Come sottolinea Ciro Indolfi, presidente della Federazione Italiana di Cardiologia, l’esercizio fisico regolare riduce in modo significativo il rischio di infarto, ictus, ipertensione e diabete. Le linee guida internazionali raccomandano almeno 150 minuti a settimana di attività moderata negli adulti e 60 minuti al giorno nei bambini e adolescenti.

L’attività aerobica migliora la funzionalità del sistema cardio-circolatorio, l’efficienza respiratoria e la capacità di utilizzo dell’ossigeno. Anche molti sport invernali, grazie all’elevato dispendio energetico, contribuiscono efficacemente alla prevenzione cardiovascolare.


Fumo e tumori: una sfida ancora aperta

Il tabagismo resta uno dei principali fattori di rischio evitabili. In Italia, il fumo è responsabile del 23% dei nuovi tumori negli uomini e del 7% nelle donne. Per contrastarlo, AIOM, insieme ad altre fondazioni scientifiche, ha promosso una proposta di legge per introdurre un’accisa fissa sui prodotti da fumo e da inalazione di nicotina, già sostenuta da migliaia di cittadini.


Sport, istituzioni e testimonial: una rete per la salute pubblica

La campagna InFormaTeen è realizzata con il supporto di CONI, FIGC, Poste Italiane e con il patrocinio del Ministero dello Sport e dei Giovani. Durante le Olimpiadi saranno distribuiti materiali informativi e potenziate le attività online.

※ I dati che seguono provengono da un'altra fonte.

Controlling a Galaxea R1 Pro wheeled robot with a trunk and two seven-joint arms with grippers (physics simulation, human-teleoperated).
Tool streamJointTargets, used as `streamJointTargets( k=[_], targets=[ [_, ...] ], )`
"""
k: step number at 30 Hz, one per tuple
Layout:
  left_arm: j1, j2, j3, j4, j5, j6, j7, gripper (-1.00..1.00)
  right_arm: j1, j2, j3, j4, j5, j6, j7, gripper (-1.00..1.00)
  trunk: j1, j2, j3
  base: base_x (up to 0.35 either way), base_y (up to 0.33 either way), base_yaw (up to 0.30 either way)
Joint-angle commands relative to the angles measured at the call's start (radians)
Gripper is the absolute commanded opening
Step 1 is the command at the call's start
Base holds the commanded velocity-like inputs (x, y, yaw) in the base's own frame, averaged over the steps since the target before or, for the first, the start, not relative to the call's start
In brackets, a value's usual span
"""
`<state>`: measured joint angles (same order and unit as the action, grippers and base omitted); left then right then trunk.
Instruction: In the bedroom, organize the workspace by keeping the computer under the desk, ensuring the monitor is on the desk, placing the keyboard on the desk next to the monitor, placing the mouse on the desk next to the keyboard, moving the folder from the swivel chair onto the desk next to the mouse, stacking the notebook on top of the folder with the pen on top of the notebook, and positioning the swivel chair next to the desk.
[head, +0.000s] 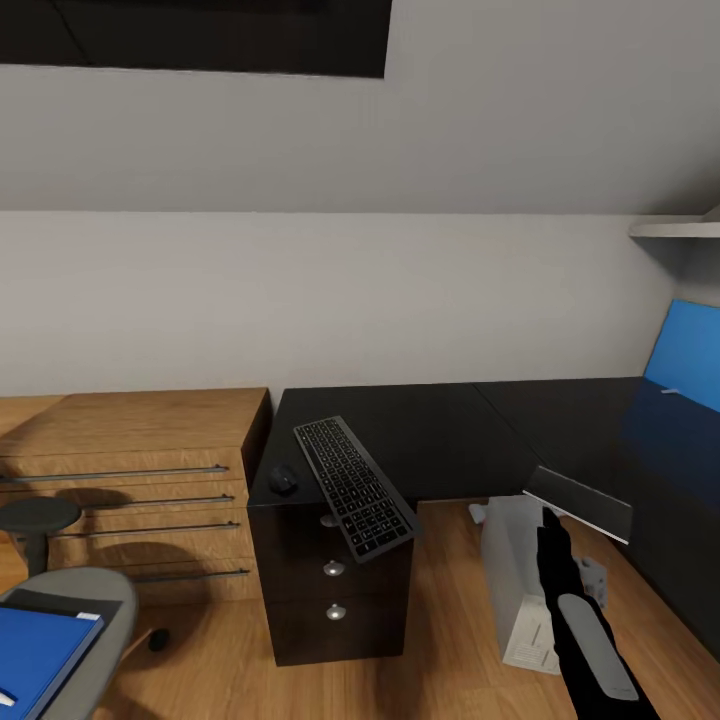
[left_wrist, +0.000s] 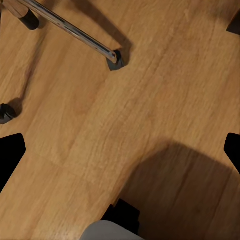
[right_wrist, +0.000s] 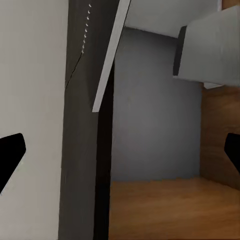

Tra i testimonial dell’iniziativa figura Gianluigi Buffon, che ha sottolineato l’importanza di trasmettere ai giovani valori legati allo sport, al benessere e alla responsabilità verso la propria salute.


La sedentarietà non è solo una cattiva abitudine, ma un fattore di rischio sanitario di primo piano.

Investire nella promozione dell’attività fisica, soprattutto tra le nuove generazioni, significa ridurre mortalità, tumori e malattie croniche, migliorando la qualità e l’aspettativa di vita. Lo sport, oggi più che mai, si conferma uno strumento essenziale di prevenzione e salute pubblica.